*Exercise goal:* Using the material below, return exactly the lines between the one holding "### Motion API" and the one holding "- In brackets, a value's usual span", inclusive, and no others.

*Source material:*
........

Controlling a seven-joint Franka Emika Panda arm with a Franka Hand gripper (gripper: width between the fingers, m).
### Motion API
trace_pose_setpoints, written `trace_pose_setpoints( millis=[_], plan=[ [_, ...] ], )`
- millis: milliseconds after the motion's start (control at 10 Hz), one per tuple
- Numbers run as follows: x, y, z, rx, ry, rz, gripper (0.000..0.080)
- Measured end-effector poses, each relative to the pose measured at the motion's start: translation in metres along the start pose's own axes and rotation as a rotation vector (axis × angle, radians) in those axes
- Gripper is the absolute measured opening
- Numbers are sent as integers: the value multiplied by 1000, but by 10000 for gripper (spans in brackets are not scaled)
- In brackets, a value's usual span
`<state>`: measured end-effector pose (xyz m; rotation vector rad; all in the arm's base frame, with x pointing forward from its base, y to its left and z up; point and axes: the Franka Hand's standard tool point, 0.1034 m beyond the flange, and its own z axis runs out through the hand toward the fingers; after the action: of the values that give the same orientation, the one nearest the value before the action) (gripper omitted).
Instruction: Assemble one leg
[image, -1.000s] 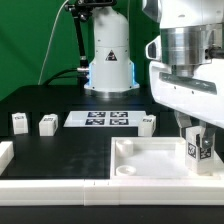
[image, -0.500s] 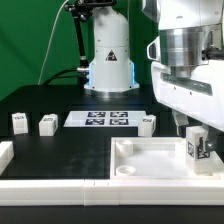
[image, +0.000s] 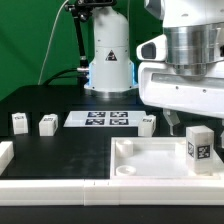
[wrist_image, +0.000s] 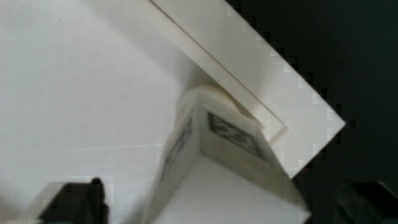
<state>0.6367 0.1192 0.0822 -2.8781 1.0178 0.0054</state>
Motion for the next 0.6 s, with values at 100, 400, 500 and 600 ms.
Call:
trace_pose_setpoints(
  millis=[100, 400, 500, 600],
  plan=[
    [1, 0, -1, -5, 4, -136, 649],
    [-2, -4, -3, -51, 17, -449, 649],
    [1, -1, -3, -53, 15, -535, 649],
    [3, 1, -2, -54, 13, -589, 649]
  ],
)
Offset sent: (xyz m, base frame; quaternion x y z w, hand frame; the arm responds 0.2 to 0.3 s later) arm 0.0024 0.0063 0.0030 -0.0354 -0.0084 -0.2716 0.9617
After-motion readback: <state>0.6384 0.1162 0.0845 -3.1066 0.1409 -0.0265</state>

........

*Task response:*
### Motion API
trace_pose_setpoints, written `trace_pose_setpoints( millis=[_], plan=[ [_, ...] ], )`
- millis: milliseconds after the motion's start (control at 10 Hz), one per tuple
- Numbers run as follows: x, y, z, rx, ry, rz, gripper (0.000..0.080)
- Measured end-effector poses, each relative to the pose measured at the motion's start: translation in metres along the start pose's own axes and rotation as a rotation vector (axis × angle, radians) in those axes
- Gripper is the absolute measured opening
- Numbers are sent as integers: the value multiplied by 1000, but by 10000 for gripper (spans in brackets are not scaled)
- In brackets, a value's usual span

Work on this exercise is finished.